Por supuesto, sin ningún soporte técnico excepto la su (en verdad prodigiosa) memoria. El texto es autobiográfico

CONTEXTO: Como buena parte de los conquistadores, Bernal mantuvo una querella con la Corona, concretamente con Felipe II, por las prebendas y derechos que les correspondían por haberle dado a España el territorio de Nueva España. Nunca estuvo satisfecho de lo obtenido (apenas un corregimiento en el Soconusco). Forma parte de los conquistadores que se sintieron defraudados por la Corona en sus méritos y en sus encomiendas.

SENTIDO: Se estableció en Guatemala donde leyó el libro *Historia General de las Indias* escrito por el capellán de Cortés, Francisco López de Gómara. Éste, sin haber estado en México, hizo una descripción de la Conquista en la que enaltecía la figura de Cortés y dejaba a un lado el papel de los soldados.

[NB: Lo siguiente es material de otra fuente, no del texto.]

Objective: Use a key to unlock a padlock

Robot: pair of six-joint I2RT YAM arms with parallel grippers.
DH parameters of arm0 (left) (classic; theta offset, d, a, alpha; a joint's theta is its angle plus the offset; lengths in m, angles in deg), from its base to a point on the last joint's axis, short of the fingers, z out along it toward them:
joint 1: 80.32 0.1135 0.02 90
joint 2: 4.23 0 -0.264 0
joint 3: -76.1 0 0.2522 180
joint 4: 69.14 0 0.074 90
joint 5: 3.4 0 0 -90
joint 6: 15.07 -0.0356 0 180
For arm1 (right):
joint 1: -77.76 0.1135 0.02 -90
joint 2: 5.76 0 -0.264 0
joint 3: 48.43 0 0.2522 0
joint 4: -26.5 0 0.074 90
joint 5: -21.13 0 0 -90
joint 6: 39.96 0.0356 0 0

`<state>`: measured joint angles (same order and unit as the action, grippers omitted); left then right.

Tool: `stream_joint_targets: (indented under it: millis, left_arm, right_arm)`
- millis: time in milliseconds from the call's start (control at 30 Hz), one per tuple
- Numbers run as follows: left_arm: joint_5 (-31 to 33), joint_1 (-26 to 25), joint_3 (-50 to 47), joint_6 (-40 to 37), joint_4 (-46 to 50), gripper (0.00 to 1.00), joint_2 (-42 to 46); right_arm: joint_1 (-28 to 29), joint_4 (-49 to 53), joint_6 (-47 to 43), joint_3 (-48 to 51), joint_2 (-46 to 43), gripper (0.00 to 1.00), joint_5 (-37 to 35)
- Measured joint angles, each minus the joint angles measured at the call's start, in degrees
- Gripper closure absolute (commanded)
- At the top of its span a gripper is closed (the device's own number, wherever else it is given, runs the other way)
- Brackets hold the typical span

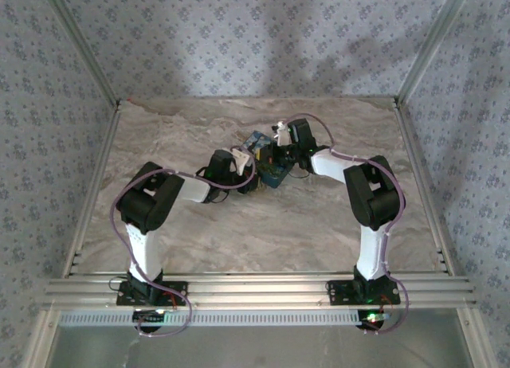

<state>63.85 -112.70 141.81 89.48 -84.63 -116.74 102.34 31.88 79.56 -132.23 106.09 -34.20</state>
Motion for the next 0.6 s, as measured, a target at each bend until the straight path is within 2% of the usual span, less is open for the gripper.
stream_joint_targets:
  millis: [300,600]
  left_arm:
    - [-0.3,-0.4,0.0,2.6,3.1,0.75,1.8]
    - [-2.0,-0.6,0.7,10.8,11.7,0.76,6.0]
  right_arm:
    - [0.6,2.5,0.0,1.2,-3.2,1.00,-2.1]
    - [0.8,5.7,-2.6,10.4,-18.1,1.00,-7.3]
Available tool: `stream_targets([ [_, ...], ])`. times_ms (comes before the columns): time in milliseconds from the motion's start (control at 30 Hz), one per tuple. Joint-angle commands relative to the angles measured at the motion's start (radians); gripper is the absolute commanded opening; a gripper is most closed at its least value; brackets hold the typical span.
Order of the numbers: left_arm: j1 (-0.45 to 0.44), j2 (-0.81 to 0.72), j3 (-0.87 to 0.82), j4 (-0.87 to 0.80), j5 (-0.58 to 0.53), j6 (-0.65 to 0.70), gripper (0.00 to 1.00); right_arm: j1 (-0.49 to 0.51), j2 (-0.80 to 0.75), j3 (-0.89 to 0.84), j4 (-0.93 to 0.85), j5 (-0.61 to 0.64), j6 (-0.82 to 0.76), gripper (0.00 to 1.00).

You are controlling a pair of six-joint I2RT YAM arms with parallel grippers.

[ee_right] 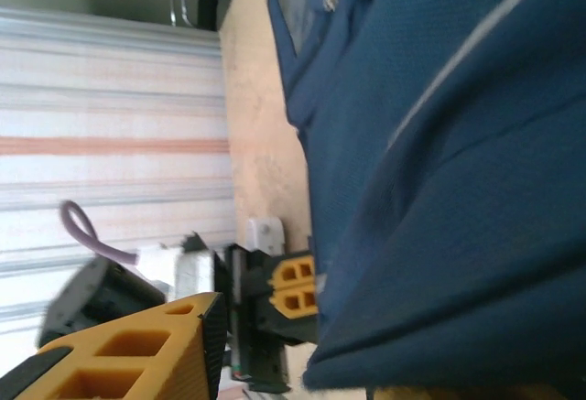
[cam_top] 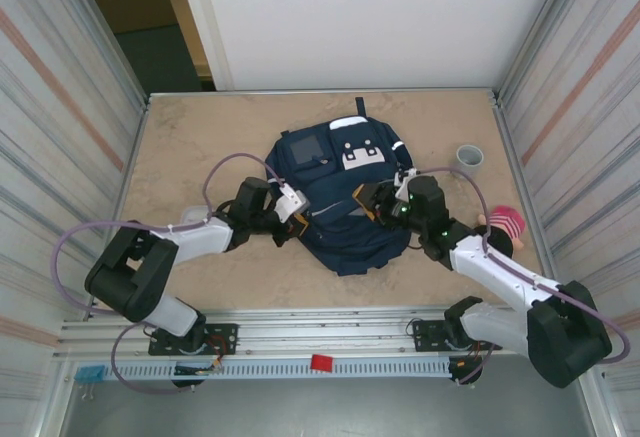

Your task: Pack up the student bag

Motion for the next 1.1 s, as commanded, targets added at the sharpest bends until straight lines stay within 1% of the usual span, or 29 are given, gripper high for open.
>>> stream_targets([
  [0, -0.015, -0.041, -0.006, 0.018, 0.055, -0.023, 0.00, 0.057, -0.008, -0.049, 0.042, 0.094, 0.042, 0.42],
  [100, -0.017, -0.047, -0.002, 0.014, 0.057, -0.033, 0.00, 0.097, 0.038, -0.061, 0.101, 0.122, 0.057, 0.40],
  [367, -0.032, -0.072, 0.006, -0.015, 0.065, -0.038, 0.00, 0.172, 0.197, -0.043, 0.258, 0.174, 0.098, 0.29],
  [433, -0.039, -0.078, 0.008, -0.029, 0.065, -0.036, 0.00, 0.180, 0.222, -0.039, 0.294, 0.184, 0.104, 0.24],
  [567, -0.063, -0.100, 0.010, -0.074, 0.062, -0.034, 0.00, 0.178, 0.251, -0.014, 0.318, 0.203, 0.083, 0.08],
  [633, -0.082, -0.115, 0.008, -0.095, 0.062, -0.040, 0.00, 0.170, 0.266, 0.015, 0.310, 0.200, 0.062, 0.04],
  [767, -0.143, -0.145, 0.006, -0.109, 0.072, -0.057, 0.00, 0.158, 0.320, 0.070, 0.327, 0.174, 0.048, 0.01],
  [900, -0.208, -0.133, 0.023, -0.113, 0.055, -0.081, 0.00, 0.157, 0.368, 0.110, 0.365, 0.146, 0.056, 0.00],
  [1067, -0.268, -0.104, 0.054, -0.081, 0.058, -0.118, 0.00, 0.159, 0.365, 0.118, 0.361, 0.146, 0.055, 0.00],
])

Entonces escribió su versión de los hecho, para reivindicar su participación, para refutar a los cronistas con información de de segunda mano y para dejar en la memoria la voz del “soldado desconocido”.

Un añadido sobre Isabel y la Inquisición en México

Se dice que Isabel la Católica traja a Nueva España la Inquisición y que la Inquisición mató a miles de personas, sobre todo indígenas, en el tiempo que funcionó en México el Tribunal del Santo Oficio.

Isabel I de Castilla murió en 1504 y la Inquisición se estableció en México con el título de Inquisidor dado a fray Juan de Zumárraga el 27 de junio de 1535

El estudio más detallado, “Autos de Fe”, lo hizo Joaquín García Icazbalceta (Biografías. Estudios. Ed. Porrúa, 1998. Pgs. 353-393) da cuenta del número de Autos de Fe desde la llegada de los españoles hasta los albores de la Independencia de México: en 300 años 41 ejecuciones en persona y 99 en estatua: 140 en total, 0.7 ejecuciones por año.

Pero con una cuestión: Los encausados ausentes eran condenados a pena de muerte pero, lógicamente, por el hecho mismo de no haberlos podido ubicar, se les condenaba “en estatua” en efigie, es decir sólo se ejecutaban a sus “estatuas”, de modo que lo que sucedía es que terminaban quemando un muñeco del tamaño de un ser humano en representación del ausente.

Fueron, entonces, 41 personas ejecutadas en la Inquisición en 300 años. Desde luego, una sola persona ejecutada es algo que hoy la misma Iglesia católica descarta. Pero de ahí a matar “miles” en la hoguera, hay mucho trecho.